Aquí es apropiado considerar las palabras del Apóstol:
“De manera que cualquiera que comiere este pan o bebiere esta copa del Señor indignamente, será culpado del cuerpo y de la sangre del Señor. Por tanto, pruébese cada uno a sí mismo, y coma así del pan, y beba de la copa. Porque el que come y bebe indignamente, sin discernir el juicio del Señor, juicio come y bebe para sí.” (1 Corintios 11:27-29).
La advertencia del Apóstol aquí parece estar en contra de una descuidada celebración de esta Conmemoración, que haría de ésta una fiesta, y en contra de invitar a personas de una manera confusa. Ésta no es tal fiesta. Es una Conmemoración solemne, dirigida solamente a los miembros del “cuerpo” del Señor, y cualquiera que no perciba esto, cualquiera que no perciba que el pan representa la carne de Jesús y que la copa representa su sangre, estaría bajo juicio al ser partícipe de ella, no bajo “condena” como dice la versión común, sino un juicio ante el Señor, y un juicio también ante su propia conciencia.
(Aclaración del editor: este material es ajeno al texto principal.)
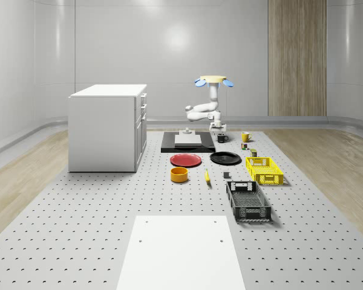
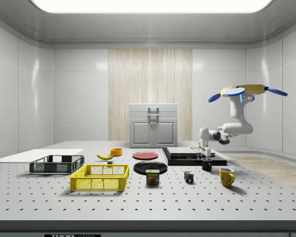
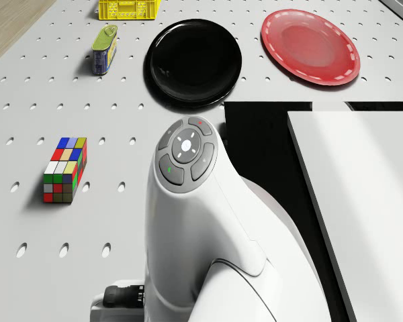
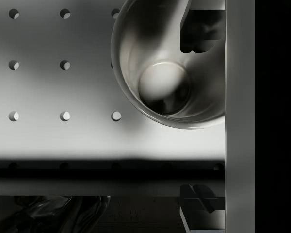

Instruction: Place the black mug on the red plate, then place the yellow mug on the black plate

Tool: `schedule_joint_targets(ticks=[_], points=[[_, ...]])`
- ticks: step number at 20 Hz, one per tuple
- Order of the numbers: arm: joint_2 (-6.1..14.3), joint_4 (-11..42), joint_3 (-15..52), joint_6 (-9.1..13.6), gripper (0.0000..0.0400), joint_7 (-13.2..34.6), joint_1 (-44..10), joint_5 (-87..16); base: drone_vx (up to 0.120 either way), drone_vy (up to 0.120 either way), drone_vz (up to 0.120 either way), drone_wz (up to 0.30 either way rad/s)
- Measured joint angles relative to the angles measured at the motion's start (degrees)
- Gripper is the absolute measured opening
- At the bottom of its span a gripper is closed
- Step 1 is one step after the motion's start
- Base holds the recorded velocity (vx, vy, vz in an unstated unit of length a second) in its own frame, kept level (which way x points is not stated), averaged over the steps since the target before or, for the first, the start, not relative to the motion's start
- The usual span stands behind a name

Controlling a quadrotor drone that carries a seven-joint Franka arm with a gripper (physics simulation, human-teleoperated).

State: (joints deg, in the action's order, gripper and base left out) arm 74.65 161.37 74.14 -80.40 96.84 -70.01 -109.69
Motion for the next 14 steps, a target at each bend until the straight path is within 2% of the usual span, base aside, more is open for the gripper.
schedule_joint_targets(ticks=[11,14], points=[[2.2,-0.5,-1.5,-2.7,0.04,0.1,-0.4,-0.8,0.0,0.0,0.0,0.0],[2.6,-0.6,-1.7,-3.2,0.0259,0.2,-0.5,-0.8,0.0,0.0,0.0,0.0]])
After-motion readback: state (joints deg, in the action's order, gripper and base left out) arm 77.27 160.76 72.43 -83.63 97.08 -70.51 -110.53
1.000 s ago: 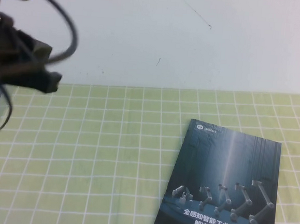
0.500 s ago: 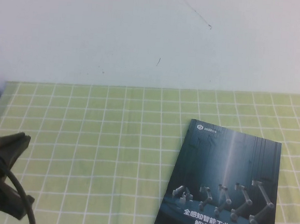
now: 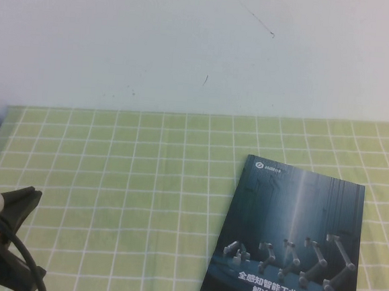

Por ello, antes de participar de estos símbolos, cada individuo debería decidir por sí mismo si cree y confía o no en que el cuerpo partido y la sangre derramada de nuestro Señor es su precio de rescate, y en segundo lugar, si ha hecho la consagración o no de su todo, de manera que pueda ser tomado en cuenta como un miembro de ese “cuerpo único”.
Habiendo notado quiénes están excluidos y quiénes tienen de manera apropiada acceso a la mesa del Señor, vemos que todo miembro verdadero de la Ecclesia tiene el derecho de participar, a menos que el derecho haya sido retirado por medio de una acción pública de toda la Iglesia, de acuerdo con la regla dictada para eso por el Señor (Mateo 18:15-17). Todos pueden celebrar, todos desearán celebrar, ajustándose a la amonestación final de nuestro Maestro, “Comed de ello todos; bebed de ella todos”. Ellos se darán cuenta que a menos que comamos la carne del Hijo del Hombre, y bebamos su sangre, nosotros no tenemos vida en nuestro interior, y que si ellos han participado realmente en corazón y en mente de los méritos del sacrificio del Señor, y de su vida, que es a la vez un privilegio y un placer de conmemorarlo, y de confesarlo ante los demás y ante el Señor.